The Spanish authorities have underscored Spain’s hardline stance on illegal fisheries with the conclusion of the Sparrow investigation and the Ministry for Agriculture, Food and Environment is seeking record penalties worth almost €18 million.
The investigation began in March 2015 with raids on companies in La Coruña, Ribeira and Boiro that were believed to be behind the activities of illegal fishing vessels Kunlun, Songhua, Yongdin, Thunder (which sank earlier this year after a long pursuit by Sea Shepherd) and Seabull via an intricate set of shell companies designed to mask their real ownership.
Kunlun, Yongdin and Songhua, detained in different ports this year following boardings by the New Zealand Navy that resulted in an Interpol purple notice being issued. The fishing vessels had been observed repeatedly fishing in Southern Ocean waters that are within the Commission for the Conservation of Antarctic Marine Living Resources (CCAMLR) zone, operating under a variety of flags and names.

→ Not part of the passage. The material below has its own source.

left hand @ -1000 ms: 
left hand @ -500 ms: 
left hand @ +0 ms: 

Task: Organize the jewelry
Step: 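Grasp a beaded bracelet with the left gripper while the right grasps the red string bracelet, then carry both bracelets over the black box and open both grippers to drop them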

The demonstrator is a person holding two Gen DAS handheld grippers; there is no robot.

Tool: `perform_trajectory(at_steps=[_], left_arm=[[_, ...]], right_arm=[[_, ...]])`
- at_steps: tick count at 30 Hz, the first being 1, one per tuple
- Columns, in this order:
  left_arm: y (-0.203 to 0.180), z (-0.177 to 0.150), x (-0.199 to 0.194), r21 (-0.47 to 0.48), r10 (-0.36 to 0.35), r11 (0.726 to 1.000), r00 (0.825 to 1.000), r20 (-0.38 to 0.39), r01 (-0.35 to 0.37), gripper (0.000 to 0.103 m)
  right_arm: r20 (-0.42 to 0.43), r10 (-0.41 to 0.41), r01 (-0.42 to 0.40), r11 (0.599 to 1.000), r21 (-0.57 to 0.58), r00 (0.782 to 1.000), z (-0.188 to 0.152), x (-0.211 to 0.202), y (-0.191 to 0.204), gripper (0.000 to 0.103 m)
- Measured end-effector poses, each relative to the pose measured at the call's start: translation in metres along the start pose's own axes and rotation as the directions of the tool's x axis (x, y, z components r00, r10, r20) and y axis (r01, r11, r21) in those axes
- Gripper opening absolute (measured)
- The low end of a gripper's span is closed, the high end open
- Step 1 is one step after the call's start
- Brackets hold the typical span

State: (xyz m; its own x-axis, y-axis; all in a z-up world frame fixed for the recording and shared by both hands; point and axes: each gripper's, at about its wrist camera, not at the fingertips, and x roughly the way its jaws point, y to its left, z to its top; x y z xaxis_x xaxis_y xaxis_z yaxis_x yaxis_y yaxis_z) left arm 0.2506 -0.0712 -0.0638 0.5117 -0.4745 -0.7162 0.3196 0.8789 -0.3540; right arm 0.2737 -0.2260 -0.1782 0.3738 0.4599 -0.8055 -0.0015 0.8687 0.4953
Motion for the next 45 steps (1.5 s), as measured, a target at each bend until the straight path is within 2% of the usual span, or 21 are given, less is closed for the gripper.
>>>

The penalties now being demanded by the Spanish authorities following Operation Sparrow are some of the toughest believed to ever have been sought for crimes involving illegal fisheries, demonstrating Spain’s determination to stamp out IUU fishing with a raft of legislation that provides investigators and prosecutors with far-reaching powers.

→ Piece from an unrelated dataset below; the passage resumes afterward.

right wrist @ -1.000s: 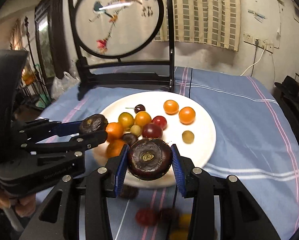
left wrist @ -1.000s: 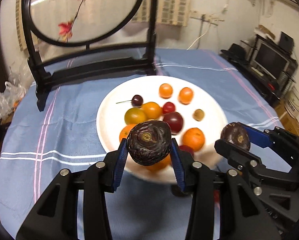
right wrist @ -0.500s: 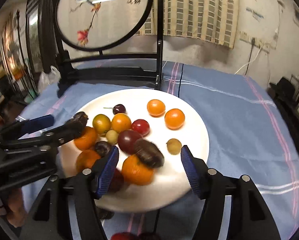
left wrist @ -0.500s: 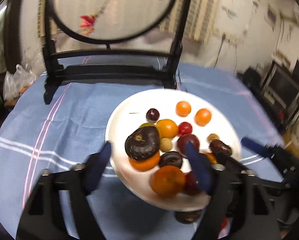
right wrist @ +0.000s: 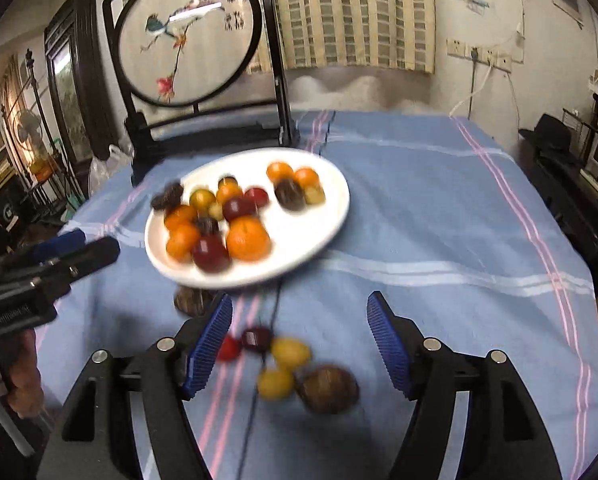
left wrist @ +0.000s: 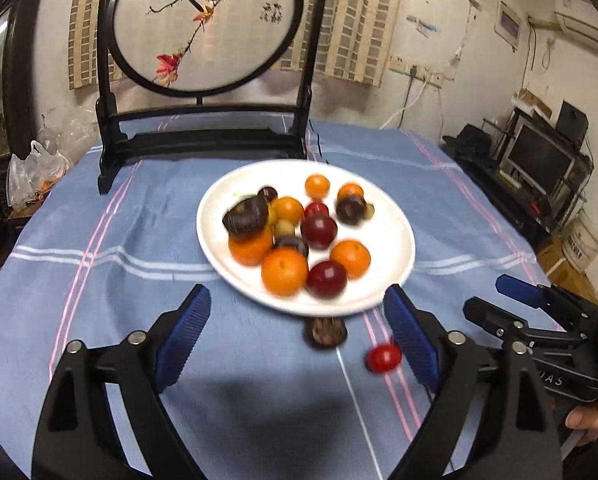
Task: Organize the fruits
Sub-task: 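Carry both dark fruits over the white plate and open both tools, then grasp a dark brown fruit with the right tool while the left tool grasps another dark fruit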
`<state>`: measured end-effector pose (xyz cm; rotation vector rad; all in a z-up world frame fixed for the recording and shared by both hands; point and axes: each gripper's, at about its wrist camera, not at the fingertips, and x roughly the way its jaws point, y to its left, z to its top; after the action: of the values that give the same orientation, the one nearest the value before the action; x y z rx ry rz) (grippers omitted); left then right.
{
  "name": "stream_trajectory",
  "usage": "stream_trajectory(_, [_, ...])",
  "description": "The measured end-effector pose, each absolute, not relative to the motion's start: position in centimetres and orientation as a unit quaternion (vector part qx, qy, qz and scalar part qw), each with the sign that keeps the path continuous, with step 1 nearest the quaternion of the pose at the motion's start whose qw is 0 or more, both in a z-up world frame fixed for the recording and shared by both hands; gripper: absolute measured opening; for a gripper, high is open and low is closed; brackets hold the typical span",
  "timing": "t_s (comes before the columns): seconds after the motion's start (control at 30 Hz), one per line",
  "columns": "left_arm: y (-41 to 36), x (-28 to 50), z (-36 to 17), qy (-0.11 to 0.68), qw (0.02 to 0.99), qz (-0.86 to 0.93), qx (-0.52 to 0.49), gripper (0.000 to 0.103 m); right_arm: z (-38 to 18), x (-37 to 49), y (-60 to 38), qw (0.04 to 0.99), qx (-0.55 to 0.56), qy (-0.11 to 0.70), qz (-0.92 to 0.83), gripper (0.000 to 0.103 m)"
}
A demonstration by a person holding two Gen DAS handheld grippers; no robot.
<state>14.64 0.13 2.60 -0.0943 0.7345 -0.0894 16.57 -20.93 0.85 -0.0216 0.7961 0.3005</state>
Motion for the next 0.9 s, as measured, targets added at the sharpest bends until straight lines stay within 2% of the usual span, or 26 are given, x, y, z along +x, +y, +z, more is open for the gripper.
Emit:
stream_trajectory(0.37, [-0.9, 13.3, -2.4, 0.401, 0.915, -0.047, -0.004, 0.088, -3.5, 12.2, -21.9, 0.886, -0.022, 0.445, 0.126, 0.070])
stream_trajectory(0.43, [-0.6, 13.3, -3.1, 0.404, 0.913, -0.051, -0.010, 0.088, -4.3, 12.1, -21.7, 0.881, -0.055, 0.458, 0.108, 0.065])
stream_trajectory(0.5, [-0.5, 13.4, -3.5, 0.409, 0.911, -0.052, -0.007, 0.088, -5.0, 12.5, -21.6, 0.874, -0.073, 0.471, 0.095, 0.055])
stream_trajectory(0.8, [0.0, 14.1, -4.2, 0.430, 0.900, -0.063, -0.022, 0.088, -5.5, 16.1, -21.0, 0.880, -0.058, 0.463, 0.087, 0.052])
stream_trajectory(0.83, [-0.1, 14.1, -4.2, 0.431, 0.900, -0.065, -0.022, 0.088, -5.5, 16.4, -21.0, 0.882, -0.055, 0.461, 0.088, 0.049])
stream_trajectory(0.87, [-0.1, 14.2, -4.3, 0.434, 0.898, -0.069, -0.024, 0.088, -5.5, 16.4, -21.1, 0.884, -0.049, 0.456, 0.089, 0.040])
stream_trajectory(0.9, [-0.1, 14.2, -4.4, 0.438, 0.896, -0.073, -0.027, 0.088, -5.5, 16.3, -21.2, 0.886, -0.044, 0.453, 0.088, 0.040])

The findings of Operation Sparrow, which included input from investigation teams in New Zealand and Australia, indicates dozens of offences linked to the activities of Kunlun, Songhua , Yongdin and freighter Tiantai.
Before Operation Sparrow had been concluded, the Ministry launched the even more extensive Sparrow 2, which is expected to examine companies with links to IUU fishing.